§ Your task: In the entries below, find the line with "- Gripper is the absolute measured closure" and the line with "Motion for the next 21"; copy them and every line between them exactly, but not the pictures.

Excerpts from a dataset
[Start of Attachment]

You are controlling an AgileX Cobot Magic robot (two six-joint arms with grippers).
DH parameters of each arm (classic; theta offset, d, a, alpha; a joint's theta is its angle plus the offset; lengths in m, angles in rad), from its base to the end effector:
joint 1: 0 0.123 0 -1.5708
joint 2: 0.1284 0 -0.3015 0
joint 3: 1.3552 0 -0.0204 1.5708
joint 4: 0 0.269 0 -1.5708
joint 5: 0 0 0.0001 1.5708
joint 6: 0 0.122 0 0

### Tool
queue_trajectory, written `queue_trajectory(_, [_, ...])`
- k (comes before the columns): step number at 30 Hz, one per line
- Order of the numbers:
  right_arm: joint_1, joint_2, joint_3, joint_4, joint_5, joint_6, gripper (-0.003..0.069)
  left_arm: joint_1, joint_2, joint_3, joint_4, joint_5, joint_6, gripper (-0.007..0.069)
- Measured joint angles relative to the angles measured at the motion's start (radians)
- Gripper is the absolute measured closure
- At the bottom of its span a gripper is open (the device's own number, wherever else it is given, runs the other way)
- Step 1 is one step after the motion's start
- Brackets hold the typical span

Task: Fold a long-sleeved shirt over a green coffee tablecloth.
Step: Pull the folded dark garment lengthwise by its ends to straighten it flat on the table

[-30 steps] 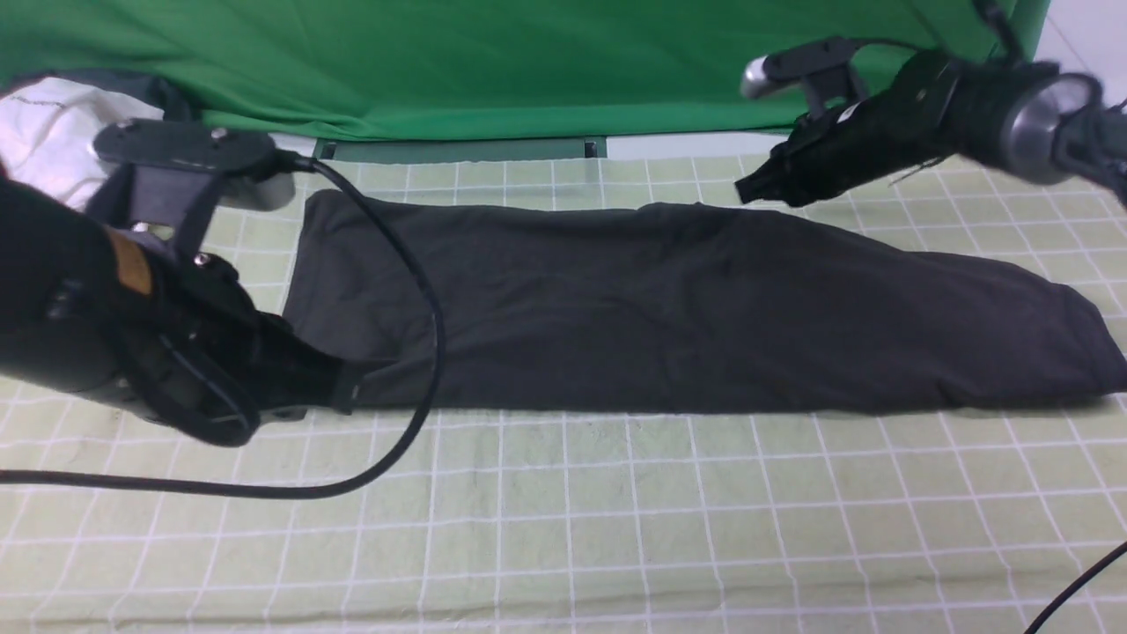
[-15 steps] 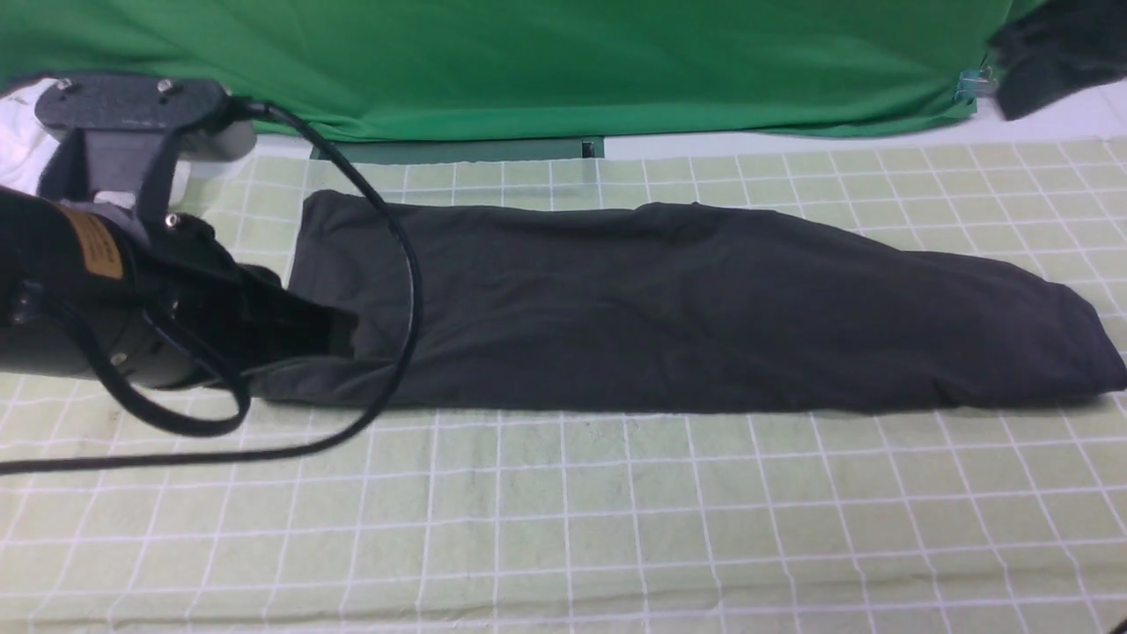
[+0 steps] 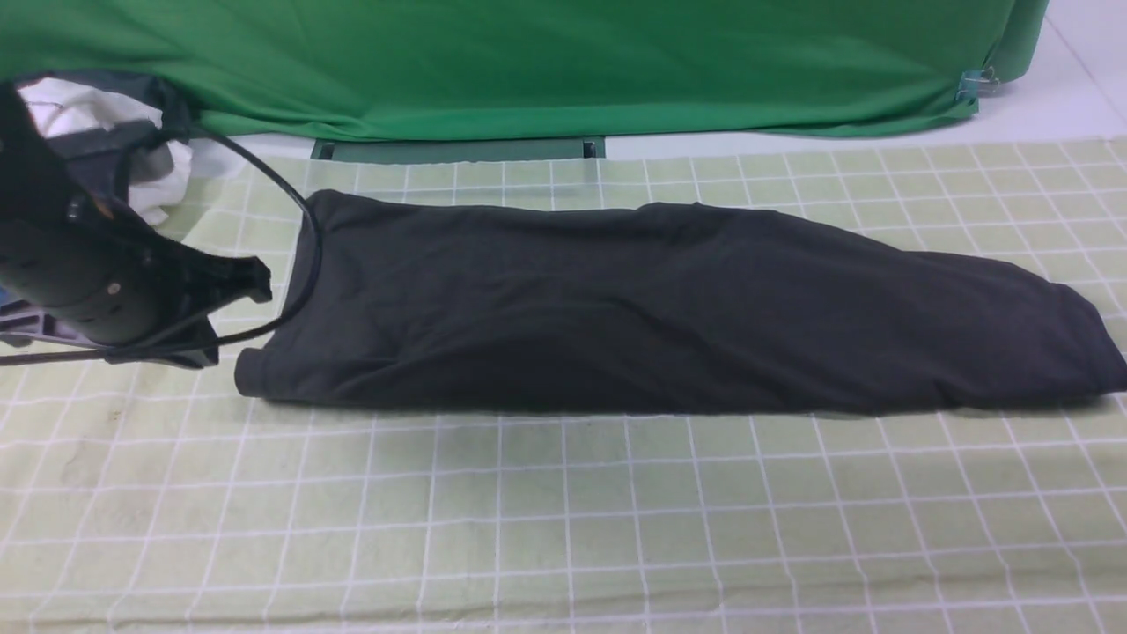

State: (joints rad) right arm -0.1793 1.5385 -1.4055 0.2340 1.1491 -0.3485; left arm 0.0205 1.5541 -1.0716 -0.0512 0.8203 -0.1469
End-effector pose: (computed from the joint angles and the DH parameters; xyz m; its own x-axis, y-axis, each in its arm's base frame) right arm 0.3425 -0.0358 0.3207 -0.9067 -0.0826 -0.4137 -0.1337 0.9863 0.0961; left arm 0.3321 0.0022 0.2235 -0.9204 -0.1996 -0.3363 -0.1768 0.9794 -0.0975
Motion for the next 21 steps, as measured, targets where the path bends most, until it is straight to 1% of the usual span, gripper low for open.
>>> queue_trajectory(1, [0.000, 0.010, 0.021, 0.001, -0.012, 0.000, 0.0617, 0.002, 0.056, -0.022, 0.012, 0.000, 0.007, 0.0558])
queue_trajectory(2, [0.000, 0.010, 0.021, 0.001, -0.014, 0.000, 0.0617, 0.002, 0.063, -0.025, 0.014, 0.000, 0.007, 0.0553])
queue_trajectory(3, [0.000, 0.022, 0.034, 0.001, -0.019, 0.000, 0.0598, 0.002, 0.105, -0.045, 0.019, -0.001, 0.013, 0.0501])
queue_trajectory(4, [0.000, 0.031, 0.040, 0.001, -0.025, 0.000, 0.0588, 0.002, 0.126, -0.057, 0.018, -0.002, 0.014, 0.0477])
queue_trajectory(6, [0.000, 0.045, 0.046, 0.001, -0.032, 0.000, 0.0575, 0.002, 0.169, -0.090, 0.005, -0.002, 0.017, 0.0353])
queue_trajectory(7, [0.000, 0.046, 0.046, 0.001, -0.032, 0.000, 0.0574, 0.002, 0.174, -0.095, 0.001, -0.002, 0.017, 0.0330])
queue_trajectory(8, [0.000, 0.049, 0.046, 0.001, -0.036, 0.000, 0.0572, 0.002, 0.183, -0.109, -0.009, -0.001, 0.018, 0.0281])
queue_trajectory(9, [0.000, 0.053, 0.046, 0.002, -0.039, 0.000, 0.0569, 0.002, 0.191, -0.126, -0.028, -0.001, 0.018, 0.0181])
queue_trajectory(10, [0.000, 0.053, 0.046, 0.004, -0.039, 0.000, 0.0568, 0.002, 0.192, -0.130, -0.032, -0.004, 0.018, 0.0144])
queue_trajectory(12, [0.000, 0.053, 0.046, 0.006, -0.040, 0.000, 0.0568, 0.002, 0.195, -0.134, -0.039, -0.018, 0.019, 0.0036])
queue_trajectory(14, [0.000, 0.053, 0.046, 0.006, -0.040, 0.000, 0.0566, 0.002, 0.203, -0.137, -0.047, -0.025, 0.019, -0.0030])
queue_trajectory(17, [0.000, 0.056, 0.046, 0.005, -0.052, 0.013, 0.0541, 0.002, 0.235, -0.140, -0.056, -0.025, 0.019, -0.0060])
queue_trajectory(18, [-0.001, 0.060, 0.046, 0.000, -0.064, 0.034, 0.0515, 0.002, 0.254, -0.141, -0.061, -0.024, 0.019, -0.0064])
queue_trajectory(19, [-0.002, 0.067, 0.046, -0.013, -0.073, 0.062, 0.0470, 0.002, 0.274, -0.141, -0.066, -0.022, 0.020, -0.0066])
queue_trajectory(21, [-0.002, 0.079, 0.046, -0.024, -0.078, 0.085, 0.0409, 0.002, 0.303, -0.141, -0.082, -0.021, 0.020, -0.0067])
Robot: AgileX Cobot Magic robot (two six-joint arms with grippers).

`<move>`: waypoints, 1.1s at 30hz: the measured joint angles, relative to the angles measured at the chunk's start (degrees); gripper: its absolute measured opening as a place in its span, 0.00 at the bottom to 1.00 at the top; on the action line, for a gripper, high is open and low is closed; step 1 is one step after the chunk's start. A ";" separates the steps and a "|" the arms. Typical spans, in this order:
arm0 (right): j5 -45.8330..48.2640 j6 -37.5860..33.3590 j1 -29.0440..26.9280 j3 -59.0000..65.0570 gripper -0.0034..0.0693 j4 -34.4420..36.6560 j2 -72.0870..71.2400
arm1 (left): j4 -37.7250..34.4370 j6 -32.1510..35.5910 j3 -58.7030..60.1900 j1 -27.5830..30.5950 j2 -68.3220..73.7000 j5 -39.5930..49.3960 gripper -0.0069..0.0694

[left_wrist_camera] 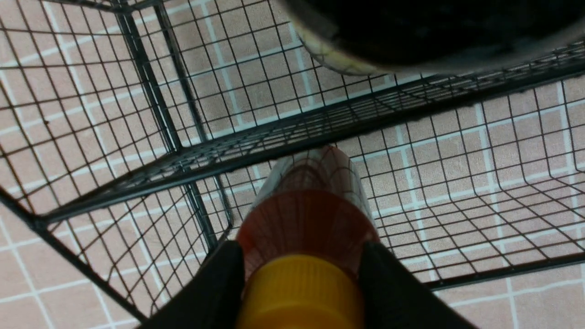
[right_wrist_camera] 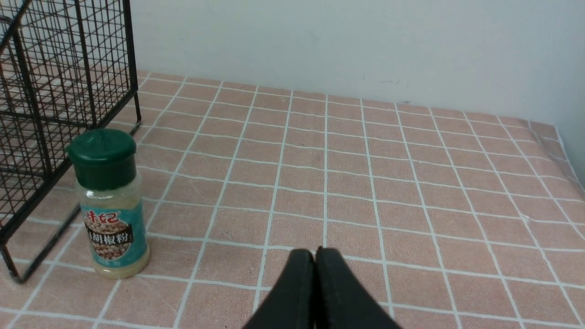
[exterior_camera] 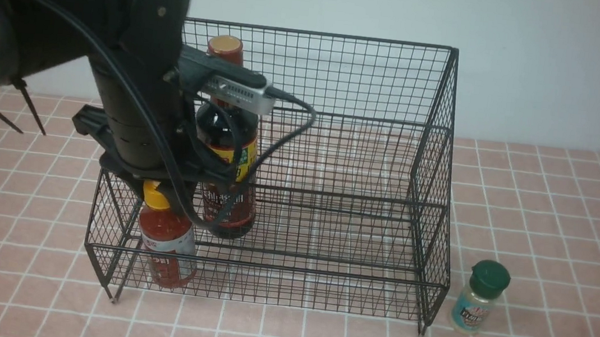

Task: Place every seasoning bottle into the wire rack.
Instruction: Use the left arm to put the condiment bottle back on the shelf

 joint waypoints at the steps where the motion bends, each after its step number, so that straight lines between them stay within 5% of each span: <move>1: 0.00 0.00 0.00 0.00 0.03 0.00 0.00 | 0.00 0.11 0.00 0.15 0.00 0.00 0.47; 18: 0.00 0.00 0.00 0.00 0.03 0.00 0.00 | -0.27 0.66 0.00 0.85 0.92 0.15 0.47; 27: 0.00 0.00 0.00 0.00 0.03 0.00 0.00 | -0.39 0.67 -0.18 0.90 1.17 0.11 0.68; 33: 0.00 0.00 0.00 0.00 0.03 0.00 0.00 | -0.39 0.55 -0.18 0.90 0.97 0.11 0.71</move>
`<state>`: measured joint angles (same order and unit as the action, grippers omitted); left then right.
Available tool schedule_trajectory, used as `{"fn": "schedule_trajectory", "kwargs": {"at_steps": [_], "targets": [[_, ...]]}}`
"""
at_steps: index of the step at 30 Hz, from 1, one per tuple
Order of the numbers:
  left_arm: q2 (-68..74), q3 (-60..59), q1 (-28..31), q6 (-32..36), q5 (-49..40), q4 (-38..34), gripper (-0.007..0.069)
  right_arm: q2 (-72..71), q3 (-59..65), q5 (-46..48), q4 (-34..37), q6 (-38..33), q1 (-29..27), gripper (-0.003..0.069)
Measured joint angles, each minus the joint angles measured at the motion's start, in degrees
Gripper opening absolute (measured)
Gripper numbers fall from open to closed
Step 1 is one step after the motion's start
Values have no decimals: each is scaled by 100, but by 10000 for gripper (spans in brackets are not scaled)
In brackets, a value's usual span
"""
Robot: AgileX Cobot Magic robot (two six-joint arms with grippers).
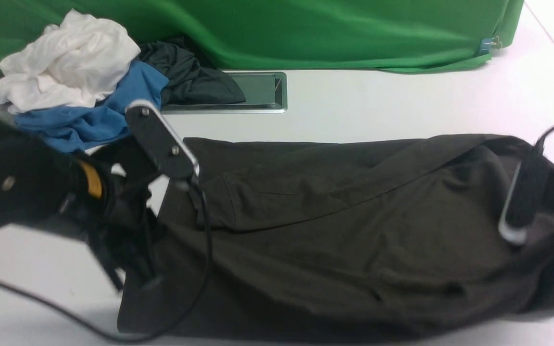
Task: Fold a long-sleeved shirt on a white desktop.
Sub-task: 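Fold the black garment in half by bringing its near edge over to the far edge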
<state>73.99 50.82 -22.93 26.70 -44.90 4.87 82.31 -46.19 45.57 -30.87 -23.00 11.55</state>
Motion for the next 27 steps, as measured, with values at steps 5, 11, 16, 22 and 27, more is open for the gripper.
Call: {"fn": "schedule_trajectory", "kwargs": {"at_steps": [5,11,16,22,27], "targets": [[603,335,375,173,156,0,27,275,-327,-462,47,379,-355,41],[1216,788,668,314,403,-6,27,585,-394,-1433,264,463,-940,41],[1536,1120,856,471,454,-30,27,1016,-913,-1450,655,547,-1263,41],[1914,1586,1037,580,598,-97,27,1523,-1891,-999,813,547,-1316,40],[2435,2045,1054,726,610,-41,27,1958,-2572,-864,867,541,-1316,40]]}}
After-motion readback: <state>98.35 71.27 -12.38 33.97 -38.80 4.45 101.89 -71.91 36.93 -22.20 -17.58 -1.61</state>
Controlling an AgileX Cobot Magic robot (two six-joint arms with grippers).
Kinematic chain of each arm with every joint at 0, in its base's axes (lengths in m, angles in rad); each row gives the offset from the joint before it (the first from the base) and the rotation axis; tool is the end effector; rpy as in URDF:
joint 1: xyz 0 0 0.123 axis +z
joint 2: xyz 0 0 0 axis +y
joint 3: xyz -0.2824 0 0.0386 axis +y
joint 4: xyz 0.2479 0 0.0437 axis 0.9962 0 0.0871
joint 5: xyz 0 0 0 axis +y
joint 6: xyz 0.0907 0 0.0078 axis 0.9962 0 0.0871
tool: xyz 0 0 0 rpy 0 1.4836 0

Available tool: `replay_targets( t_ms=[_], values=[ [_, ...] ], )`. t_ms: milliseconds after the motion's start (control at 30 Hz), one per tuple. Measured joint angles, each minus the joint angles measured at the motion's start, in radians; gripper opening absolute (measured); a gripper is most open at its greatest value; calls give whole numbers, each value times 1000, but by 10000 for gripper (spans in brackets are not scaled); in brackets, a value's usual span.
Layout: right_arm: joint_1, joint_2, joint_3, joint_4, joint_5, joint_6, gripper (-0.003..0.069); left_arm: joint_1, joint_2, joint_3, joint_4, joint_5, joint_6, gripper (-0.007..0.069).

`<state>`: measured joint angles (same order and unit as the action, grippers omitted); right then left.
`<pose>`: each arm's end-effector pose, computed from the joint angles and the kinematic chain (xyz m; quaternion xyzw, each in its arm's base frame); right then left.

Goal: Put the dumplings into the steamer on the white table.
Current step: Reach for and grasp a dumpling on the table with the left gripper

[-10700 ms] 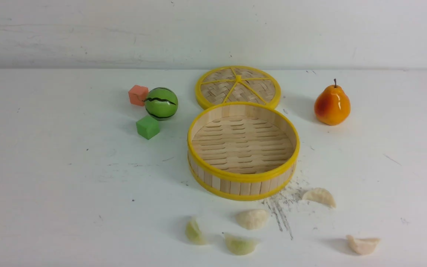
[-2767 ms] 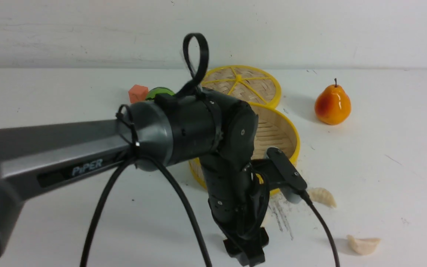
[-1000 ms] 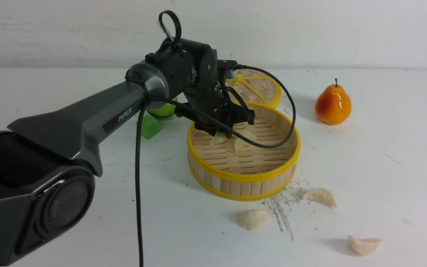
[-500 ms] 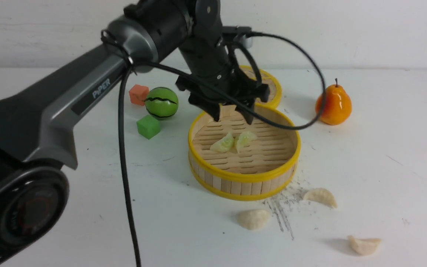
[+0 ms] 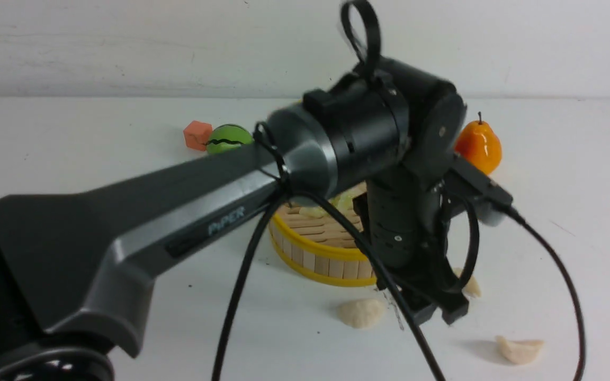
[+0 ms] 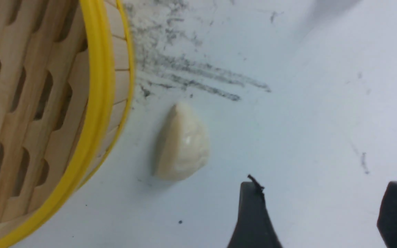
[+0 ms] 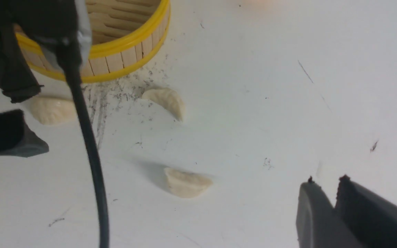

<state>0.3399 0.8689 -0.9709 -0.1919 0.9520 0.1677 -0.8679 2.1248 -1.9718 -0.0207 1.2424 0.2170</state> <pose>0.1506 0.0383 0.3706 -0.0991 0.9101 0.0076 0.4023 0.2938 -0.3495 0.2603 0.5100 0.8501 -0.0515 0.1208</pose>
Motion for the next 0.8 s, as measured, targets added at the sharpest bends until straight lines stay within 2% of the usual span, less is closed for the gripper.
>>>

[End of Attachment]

§ Response to this task:
- Gripper is the absolute measured closure
- At the bottom of its span a gripper is open (the device's own number, wherever else it is given, runs the other way)
- Step 1 is one step after the motion's start
- Brackets hold the typical span

Task: Fold a long-sleeved shirt over a green coffee tablecloth.
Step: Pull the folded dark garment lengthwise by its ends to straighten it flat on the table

[-30 steps] 
[-15 steps] 
[+0 steps] 

State: (joints rad) right arm -0.1793 1.5385 -1.4055 0.2340 1.1491 -0.3485; left arm 0.0205 1.5541 -1.0716 -0.0512 0.8203 -0.1469
End-effector pose: (computed from the joint angles and the DH parameters; xyz m; its own x-axis, y-axis, each in its arm's base frame) right arm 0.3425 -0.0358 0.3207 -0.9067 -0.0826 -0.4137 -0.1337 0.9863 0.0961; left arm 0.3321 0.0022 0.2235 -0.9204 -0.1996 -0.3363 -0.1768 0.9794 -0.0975
Motion for the next 21 steps, as measured, targets where the path bends most, until it is straight to 1% of the usual span, gripper low for open.

What has been written completes the answer.